#### TASK GOAL
Copy nothing but the lines below running from the line containing "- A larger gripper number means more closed" through the line containing "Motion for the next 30", both end lines included.

#### SUPPLIED RECORDS
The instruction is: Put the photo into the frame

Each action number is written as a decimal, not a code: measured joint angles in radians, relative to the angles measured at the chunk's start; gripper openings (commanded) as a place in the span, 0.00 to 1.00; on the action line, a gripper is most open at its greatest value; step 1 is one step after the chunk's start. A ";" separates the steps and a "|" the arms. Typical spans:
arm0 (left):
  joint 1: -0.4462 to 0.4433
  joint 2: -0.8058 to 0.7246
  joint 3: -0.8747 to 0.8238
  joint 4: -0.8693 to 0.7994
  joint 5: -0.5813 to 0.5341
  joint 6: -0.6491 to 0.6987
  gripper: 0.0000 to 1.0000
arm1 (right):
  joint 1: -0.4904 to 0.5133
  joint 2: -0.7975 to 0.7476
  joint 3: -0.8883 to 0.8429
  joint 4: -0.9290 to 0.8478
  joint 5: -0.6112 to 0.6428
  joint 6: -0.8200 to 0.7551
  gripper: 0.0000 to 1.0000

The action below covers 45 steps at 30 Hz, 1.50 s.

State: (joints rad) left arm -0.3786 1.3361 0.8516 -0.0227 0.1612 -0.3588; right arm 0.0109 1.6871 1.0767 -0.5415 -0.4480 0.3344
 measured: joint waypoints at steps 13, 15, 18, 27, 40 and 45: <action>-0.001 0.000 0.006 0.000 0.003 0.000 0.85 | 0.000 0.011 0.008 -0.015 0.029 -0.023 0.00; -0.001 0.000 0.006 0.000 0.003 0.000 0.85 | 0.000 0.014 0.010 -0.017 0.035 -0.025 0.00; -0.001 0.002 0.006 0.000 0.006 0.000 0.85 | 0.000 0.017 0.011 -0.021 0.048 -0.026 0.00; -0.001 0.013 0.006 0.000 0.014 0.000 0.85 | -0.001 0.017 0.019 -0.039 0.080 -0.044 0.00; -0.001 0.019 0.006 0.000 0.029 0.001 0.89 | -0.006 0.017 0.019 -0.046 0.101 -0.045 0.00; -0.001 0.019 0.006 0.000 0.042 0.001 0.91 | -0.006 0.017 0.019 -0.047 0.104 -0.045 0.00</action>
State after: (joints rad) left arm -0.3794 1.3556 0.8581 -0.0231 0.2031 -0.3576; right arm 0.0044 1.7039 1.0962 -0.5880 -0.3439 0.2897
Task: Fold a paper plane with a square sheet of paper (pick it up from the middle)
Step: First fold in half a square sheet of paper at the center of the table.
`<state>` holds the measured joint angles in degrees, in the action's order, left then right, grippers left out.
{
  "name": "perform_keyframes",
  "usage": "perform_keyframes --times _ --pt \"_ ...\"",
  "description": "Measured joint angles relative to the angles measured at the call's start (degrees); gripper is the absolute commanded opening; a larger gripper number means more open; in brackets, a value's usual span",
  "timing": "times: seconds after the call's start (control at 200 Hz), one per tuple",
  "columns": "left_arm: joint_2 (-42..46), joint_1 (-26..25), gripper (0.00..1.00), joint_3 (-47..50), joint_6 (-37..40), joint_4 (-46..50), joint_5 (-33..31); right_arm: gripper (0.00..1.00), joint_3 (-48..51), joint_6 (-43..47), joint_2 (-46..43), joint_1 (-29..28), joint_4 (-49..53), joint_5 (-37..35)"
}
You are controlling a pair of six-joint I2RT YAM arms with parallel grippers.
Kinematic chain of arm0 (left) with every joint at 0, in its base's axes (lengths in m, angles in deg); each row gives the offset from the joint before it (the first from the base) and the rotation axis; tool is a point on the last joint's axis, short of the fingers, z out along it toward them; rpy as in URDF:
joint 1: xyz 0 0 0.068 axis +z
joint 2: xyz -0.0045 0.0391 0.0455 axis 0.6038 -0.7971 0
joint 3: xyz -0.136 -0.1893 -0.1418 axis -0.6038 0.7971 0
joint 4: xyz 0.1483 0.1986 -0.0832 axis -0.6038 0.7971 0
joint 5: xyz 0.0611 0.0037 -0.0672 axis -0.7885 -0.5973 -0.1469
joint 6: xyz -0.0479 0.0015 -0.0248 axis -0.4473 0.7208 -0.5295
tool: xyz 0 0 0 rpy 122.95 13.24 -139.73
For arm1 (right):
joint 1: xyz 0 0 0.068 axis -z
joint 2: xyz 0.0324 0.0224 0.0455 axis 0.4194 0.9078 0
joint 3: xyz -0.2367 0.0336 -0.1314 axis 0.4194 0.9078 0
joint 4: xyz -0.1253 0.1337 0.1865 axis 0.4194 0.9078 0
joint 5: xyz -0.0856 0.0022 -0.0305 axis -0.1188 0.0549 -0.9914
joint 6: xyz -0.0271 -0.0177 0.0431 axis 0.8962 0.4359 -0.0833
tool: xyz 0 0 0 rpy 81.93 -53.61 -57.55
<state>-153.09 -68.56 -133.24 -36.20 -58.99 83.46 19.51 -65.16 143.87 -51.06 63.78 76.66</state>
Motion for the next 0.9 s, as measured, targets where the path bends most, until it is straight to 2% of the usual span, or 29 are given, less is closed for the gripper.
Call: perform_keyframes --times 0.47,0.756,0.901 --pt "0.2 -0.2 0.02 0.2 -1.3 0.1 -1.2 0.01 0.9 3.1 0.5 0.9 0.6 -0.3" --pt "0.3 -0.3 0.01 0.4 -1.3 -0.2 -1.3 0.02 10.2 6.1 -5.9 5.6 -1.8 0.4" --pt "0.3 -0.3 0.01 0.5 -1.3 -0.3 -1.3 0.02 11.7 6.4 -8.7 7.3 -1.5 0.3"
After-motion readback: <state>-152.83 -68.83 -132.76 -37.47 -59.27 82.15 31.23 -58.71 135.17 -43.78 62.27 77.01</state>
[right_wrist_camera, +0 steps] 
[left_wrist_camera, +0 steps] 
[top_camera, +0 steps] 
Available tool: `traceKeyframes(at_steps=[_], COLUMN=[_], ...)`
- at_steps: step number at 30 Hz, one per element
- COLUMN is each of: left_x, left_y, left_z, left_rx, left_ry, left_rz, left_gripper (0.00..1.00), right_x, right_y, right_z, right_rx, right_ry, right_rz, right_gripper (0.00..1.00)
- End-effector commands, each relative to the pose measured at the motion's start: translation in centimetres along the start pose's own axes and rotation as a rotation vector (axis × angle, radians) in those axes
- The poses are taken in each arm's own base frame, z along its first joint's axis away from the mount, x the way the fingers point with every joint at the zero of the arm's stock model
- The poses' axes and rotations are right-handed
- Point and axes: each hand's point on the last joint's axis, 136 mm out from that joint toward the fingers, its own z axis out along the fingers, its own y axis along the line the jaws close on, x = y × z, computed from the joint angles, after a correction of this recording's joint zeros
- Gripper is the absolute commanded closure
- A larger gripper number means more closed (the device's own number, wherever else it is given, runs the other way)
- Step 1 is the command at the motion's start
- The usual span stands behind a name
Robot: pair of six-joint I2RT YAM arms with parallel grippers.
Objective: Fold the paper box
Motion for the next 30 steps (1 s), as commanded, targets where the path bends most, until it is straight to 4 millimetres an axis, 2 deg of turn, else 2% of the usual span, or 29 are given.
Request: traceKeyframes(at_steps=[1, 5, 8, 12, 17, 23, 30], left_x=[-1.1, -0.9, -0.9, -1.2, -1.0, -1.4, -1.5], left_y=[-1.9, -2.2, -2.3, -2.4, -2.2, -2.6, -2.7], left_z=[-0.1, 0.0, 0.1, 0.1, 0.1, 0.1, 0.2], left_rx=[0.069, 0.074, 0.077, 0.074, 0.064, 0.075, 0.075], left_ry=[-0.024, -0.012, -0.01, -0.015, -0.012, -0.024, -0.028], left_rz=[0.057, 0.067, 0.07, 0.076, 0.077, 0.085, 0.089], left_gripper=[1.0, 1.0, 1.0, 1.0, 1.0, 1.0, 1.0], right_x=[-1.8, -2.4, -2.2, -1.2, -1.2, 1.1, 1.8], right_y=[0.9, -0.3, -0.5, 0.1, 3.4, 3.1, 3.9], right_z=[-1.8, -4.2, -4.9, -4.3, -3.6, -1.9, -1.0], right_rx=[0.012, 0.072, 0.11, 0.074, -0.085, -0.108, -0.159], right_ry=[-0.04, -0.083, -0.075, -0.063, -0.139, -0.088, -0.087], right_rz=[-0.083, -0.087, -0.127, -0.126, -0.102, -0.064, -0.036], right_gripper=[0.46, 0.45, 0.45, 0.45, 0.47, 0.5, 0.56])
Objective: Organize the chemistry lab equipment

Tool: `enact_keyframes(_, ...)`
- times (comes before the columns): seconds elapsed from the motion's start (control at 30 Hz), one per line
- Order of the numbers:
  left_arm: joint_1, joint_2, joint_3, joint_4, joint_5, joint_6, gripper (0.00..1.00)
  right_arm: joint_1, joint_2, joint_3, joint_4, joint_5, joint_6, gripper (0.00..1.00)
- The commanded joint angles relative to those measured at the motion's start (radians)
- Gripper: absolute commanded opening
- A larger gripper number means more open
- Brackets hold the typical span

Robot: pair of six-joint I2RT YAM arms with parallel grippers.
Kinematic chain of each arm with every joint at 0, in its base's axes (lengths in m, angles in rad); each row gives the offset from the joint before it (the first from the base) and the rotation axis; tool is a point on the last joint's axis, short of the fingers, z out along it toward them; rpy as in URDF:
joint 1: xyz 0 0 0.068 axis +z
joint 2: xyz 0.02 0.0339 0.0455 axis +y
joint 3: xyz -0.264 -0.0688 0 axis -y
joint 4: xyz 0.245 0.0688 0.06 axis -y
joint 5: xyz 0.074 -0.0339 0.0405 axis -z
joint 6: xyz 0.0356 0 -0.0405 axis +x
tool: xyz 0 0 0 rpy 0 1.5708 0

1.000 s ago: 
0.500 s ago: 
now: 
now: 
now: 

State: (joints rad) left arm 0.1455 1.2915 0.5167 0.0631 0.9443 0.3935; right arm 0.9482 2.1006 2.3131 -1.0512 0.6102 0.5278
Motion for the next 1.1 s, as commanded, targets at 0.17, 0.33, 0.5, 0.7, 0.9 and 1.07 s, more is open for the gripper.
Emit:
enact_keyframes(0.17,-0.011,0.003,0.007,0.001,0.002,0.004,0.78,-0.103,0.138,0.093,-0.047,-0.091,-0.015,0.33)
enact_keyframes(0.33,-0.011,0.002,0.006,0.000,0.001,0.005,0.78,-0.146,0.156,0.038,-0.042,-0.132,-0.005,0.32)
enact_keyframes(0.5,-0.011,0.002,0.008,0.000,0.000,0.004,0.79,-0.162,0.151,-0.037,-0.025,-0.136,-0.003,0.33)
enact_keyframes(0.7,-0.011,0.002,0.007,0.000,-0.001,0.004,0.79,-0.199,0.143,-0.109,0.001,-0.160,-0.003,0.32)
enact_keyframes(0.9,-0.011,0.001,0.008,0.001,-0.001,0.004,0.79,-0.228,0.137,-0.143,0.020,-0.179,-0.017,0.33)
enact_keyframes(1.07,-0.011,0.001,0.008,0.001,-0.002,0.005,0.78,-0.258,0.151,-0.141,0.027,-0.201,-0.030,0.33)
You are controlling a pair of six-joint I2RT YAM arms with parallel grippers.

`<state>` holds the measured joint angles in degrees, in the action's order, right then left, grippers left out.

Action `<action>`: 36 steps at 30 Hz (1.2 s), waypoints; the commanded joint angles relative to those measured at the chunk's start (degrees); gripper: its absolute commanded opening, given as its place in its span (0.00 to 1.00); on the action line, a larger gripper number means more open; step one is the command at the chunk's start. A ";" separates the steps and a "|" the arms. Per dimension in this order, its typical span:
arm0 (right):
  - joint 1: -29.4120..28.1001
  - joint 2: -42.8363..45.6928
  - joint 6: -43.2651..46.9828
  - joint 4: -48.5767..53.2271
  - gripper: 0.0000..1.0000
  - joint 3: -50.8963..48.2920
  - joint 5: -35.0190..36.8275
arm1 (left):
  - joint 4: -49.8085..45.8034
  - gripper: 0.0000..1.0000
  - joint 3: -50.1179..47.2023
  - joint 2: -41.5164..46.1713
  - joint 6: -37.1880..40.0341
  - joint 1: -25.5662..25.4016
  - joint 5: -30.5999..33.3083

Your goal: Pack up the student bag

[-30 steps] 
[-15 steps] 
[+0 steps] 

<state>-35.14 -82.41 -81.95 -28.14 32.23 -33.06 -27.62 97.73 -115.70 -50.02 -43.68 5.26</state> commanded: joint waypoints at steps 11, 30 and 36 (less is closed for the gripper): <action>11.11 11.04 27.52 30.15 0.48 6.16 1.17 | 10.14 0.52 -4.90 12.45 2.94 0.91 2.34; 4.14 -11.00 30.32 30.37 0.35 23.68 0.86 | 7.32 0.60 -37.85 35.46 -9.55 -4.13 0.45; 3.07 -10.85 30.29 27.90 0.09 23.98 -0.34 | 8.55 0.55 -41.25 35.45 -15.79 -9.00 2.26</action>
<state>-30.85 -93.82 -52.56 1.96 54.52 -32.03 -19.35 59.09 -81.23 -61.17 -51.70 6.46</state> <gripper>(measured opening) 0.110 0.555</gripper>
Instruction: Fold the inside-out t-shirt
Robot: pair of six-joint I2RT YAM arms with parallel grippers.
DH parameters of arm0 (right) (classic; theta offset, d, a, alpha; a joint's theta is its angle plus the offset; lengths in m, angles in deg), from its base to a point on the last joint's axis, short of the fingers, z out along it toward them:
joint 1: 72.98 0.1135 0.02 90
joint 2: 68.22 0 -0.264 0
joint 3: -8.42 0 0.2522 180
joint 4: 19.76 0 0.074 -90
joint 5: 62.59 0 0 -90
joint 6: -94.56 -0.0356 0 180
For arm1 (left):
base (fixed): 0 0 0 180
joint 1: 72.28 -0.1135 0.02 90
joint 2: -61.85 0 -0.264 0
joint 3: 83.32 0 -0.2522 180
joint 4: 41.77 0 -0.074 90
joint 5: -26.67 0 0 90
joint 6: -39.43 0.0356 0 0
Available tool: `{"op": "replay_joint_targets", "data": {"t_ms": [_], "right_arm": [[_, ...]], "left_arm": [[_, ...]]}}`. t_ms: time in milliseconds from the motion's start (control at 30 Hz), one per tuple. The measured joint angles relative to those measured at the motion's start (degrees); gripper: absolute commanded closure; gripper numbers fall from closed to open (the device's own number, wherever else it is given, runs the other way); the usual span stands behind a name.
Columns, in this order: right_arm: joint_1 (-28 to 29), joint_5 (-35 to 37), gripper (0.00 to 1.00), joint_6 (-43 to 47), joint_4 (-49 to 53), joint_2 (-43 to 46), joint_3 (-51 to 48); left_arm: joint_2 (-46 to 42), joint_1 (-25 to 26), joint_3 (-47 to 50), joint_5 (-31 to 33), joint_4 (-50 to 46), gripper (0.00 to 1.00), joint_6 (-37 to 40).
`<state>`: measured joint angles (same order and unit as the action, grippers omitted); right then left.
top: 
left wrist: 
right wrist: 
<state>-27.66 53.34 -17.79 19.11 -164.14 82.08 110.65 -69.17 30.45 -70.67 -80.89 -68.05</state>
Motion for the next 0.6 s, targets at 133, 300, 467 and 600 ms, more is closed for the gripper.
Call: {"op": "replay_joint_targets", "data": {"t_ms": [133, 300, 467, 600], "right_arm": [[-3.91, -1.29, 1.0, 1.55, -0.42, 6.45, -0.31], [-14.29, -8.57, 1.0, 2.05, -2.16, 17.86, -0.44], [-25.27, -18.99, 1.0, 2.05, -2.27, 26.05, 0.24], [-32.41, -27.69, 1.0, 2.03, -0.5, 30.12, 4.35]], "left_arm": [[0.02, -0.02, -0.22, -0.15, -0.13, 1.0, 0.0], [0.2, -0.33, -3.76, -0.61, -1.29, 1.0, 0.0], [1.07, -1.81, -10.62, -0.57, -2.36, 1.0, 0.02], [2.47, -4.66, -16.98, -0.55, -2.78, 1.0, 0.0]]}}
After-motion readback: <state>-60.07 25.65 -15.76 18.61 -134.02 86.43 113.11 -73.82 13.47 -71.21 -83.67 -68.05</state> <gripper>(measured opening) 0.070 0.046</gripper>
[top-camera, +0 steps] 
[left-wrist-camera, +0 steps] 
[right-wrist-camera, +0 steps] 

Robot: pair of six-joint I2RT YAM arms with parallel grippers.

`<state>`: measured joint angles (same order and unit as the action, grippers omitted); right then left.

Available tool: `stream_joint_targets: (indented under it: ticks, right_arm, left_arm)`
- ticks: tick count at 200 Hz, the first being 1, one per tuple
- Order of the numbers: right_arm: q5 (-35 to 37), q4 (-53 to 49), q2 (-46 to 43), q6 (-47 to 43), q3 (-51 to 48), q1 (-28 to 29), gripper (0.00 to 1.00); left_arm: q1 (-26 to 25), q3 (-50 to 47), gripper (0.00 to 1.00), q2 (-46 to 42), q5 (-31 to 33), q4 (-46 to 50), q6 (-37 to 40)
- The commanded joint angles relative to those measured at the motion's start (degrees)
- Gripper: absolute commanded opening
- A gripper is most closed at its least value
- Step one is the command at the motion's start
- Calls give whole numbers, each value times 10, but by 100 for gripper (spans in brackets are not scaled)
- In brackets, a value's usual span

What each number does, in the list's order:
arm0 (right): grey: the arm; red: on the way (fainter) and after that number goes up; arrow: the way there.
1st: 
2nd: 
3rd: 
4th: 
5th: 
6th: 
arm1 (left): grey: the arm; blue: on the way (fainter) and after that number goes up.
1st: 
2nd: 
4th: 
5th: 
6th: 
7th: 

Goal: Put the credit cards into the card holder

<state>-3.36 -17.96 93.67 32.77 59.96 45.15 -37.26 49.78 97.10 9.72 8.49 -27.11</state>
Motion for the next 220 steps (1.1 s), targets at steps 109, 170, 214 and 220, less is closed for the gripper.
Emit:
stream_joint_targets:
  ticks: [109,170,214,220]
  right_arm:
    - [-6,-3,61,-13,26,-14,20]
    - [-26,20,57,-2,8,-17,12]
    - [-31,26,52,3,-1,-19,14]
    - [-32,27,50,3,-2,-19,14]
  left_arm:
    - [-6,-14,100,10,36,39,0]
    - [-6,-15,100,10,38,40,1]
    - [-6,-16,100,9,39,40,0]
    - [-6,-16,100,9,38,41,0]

#### TASK OUTPUT
- A larger gripper number means more closed (the device's own number, wherever else it is given, runs the other way)
- Step 1 is the command at the motion's start
- The usual span stands behind a name
Robot: pair of six-joint I2RT YAM arms with parallel grippers.
Objective: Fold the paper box
Motion for the next 30 steps (1 s), as commanded, targets where the path bends most, until it is straight to 4 millimetres an axis, 2 deg of turn, else 2% of the usual span, or 29 are given.

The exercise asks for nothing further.